“Do you think so? Yes, I suppose it is, but if I had my choice, I’d a dozen times over rather be Games Captain,” answered Winona.
CHAPTER V
Aunt Harriet
It is high time now that we paused to consider a very important person indeed in this story, namely Miss Harriet Beach, but for whose invitation Winona would never have attended Seaton High School at all. Aunt Harriet was what is generally known as “a character,” that is to say, she was possessed of a strong personality, and was decidedly eccentric. Though her age verged on sixty she preserved the energy of her thirties, and prided herself upon her physical fitness. She was tall, with a high color, keen brown eyes, a large nose, a determined mouth, and iron gray hair. In her youth she must have been handsome, and even now her erect figure and dark, well-marked eyebrows gave her a certain air of distinction. She was a most thoroughly capable woman, reliable, and strongly philanthropic: not in a sentimental way, however; she disapproved of indiscriminate almsgiving, and would have considered it a crime to bestow a penny on a beggar without making a proper investigation of his case. She was a tower of strength to most of the charitable institutions in the city, a terror to the professional pauper, but a real friend to the deserving. Her time was much occupied with committees, secretarial duties, district visiting, workhouse inspection and other public interests. She was apt indeed to have more than her share of civic business; her reputation for absolute reliability caused people to get into the habit of saying “Oh, go to Miss Beach!” on every occasion, and as she invariably proved the willing horse, she justified the proverb and received the work in increased proportions.

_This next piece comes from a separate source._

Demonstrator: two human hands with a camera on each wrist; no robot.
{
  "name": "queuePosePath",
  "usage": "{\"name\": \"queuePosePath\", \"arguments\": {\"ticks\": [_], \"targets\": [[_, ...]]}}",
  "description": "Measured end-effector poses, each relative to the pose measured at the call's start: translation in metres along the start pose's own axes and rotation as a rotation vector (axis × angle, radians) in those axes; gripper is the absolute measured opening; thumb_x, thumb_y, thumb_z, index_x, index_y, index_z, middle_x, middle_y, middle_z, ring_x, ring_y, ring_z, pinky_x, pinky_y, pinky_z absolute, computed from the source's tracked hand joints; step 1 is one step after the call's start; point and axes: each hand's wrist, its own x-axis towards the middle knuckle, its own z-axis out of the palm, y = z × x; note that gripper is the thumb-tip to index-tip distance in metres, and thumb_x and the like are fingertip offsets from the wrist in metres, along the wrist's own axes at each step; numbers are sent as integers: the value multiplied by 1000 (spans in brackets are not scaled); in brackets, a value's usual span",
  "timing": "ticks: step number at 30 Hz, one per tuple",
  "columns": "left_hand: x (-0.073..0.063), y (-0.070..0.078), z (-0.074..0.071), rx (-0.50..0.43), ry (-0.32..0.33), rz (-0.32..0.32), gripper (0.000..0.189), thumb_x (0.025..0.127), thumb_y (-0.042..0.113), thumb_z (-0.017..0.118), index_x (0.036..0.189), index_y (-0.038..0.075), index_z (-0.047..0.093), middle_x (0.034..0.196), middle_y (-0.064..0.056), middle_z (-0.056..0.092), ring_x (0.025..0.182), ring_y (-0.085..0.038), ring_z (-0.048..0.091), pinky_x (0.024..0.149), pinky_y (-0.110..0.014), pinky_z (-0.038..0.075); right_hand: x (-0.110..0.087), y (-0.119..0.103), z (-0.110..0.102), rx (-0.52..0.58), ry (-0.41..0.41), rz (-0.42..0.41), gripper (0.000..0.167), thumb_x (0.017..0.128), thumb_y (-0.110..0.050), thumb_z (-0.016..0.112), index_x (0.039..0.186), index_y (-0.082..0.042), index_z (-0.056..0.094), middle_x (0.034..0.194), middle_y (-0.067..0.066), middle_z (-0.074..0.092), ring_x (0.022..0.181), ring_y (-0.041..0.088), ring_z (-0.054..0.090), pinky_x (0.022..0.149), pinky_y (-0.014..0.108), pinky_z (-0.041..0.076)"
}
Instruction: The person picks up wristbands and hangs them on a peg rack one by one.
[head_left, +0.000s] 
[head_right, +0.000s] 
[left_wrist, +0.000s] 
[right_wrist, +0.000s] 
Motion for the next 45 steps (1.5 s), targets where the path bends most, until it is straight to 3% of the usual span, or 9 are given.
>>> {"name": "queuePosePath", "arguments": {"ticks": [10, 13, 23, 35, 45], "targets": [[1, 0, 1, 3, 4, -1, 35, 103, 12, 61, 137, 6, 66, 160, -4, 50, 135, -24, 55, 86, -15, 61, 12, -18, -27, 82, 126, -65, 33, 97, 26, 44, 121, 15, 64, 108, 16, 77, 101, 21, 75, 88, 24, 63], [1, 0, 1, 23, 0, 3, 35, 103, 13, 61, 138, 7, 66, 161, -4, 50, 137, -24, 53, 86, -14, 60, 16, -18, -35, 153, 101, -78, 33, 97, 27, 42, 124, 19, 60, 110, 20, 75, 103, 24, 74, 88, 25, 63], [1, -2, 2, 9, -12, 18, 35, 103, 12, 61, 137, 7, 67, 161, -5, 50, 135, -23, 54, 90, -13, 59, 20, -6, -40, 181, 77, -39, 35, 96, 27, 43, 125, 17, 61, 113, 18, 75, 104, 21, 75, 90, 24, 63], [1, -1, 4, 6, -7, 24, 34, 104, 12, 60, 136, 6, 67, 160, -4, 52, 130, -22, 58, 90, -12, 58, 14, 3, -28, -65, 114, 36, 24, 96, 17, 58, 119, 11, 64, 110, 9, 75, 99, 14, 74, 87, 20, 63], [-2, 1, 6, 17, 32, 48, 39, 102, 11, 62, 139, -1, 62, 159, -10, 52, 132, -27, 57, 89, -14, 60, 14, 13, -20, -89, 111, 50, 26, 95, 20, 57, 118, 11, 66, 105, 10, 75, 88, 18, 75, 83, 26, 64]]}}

Like most people, Aunt Harriet had her faults. She was apt to be a trifle overbearing and domineering, she lacked patience with others’ weaknesses, and was too doctrinaire in her views. She tried very hard to push the world along, but she forgot sometimes that “the mills of God grind slowly,” and that it is only after much waiting and many days that the bread cast upon the waters returns to us. She prided herself on her candor and lack of “humbug.” Unfortunately, people who “speak their minds” generally treat their hearers to a sample of their worst instead of their best, and their excessive truthfulness scarcely meets with the gratitude they consider it deserves. Miss Beach’s many estimable qualities, however, overbalanced her crudities, her friends shrugged their shoulders and told each other it was “her way,” “her heart was all right.” Though she might give offense, people forgot it, and came to her again next time they wanted anything done, and the universal verdict was that she was “trying at times,” but on the whole one of the most useful citizens which Seaton possessed.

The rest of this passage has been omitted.